= Federação das Sociedades de Biologia Experimental =

The Federação das Sociedades de Biologia Experimental (Federation of Experimental Biology Societies, abbreviated FeSBE) is a Brazilian scientific association which runs a number of the mainstream specialized societies in experimental biology and medicine. It was founded in 1985 and currently has the following member societies:

- Brazilian Society of Physiology (SBFis)
- Brazilian Society of Biophysics (SBBf)
- Brazilian Society of Biochemistry and Molecular Biology (SBBq)
- Brazilian Society of Pharmacology and Experimental Therapeutics (SBFTE)
- Brazilian Society of Immunology (SBI)
- Brazilian Society of Neurosciences and Behavior (SBNeC)
- Brazilian Society of Clinical Investigation (SBIC)

There are also 4 associate member societies:
- Brazilian Society of Endocrinology and Metabology (SBEM)
- Brazilian Society of Cell Biology (SBBC)
- Brazilian Society of Nuclear Biosciences (SBBN)
- Brazilian Research Association in Vision (BRAVO)

FeSBE holds an annual meeting with the societies of physiology, pharmacology, neurosciences, biophysics and clinical investigation every August, the three first societies responding for 83% of all attendees. The remaining societies biochemistry and molecular biology, immunology, endocrinology, cell biology and nuclear biosciences) have their own separate meetings.

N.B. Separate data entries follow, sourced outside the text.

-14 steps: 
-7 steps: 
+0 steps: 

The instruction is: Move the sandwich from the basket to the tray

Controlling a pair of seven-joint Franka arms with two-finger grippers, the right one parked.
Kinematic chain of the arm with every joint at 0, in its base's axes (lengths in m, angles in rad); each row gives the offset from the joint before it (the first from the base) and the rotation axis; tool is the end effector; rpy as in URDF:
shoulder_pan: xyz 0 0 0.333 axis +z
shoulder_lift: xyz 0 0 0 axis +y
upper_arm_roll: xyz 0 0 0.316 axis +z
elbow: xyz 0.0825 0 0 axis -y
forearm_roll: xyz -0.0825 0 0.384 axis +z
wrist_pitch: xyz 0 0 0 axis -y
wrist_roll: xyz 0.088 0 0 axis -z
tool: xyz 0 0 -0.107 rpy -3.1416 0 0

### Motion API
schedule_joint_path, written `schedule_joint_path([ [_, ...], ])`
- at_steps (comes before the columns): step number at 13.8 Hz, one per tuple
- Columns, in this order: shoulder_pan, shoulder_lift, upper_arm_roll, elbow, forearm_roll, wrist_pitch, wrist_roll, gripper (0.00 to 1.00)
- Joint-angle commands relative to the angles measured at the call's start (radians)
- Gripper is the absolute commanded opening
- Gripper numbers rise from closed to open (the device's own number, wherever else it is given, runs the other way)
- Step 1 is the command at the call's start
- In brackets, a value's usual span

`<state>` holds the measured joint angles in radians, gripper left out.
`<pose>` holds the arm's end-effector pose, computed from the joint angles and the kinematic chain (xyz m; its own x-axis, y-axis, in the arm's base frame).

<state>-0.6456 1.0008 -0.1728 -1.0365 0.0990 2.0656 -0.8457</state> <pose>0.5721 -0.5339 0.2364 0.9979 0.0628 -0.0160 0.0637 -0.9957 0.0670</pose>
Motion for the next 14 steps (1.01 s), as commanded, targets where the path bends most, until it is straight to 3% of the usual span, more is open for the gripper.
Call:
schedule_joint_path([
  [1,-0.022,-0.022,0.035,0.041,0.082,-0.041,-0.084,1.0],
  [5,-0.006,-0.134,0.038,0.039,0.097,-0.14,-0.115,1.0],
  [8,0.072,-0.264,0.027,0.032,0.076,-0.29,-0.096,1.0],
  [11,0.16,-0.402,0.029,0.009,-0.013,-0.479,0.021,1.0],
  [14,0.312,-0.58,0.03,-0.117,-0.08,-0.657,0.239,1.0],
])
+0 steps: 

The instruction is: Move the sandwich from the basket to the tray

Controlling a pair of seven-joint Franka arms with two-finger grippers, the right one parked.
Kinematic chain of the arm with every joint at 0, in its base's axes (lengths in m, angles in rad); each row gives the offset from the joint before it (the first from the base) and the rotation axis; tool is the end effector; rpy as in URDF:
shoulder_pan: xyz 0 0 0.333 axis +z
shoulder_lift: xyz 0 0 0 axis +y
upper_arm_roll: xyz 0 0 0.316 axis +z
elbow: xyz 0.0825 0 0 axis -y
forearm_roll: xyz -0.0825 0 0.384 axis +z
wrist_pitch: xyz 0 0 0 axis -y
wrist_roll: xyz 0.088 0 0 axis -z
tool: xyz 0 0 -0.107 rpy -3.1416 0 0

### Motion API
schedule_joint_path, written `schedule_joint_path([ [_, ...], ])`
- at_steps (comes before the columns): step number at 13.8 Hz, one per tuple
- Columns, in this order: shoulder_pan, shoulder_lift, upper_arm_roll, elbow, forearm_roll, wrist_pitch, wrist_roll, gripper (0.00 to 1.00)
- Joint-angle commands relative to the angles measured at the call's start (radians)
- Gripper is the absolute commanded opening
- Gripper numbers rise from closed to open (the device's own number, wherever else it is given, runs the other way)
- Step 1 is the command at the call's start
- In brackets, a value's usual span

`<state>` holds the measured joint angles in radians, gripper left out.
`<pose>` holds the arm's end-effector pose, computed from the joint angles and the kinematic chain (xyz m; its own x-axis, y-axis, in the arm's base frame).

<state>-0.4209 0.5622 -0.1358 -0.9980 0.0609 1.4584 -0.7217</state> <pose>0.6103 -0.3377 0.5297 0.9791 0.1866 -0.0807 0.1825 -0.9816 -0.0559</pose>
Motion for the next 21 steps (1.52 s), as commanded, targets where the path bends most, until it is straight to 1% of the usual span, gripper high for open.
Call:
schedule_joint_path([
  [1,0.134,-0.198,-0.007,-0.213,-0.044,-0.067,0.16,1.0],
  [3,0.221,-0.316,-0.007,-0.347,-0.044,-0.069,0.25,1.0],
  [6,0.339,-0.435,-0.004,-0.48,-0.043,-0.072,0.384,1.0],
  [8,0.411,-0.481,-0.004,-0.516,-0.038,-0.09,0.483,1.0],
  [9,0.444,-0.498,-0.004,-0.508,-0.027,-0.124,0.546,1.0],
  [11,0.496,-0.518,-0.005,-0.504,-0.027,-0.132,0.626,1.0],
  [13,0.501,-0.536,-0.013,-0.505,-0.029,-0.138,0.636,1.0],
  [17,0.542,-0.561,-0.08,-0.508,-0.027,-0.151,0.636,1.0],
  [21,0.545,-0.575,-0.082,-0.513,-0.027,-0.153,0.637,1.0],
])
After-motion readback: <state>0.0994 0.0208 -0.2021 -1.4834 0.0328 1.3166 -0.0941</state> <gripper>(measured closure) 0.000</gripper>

The Annual FeSBE Meeting has the same importance of its American counterpart, the Federation of Experimental Biology Societies (FEBS), although smaller in size. In 2005 the Meeting has had 3,768 participants (74% of which were undergrad or graduate students) and 2,940 posters were presented. About 90% of the participants came from states from the South and Southeast regions.

FeSBE is affiliated with the Brazilian Society for Advancement of Science. Its current president is Dr. Gerhard Malnic. Former presidents were Eduardo Krieger, Sérgio Ferreira, Dora Fix Ventura and Antonio Carlos Campos de Carvalho.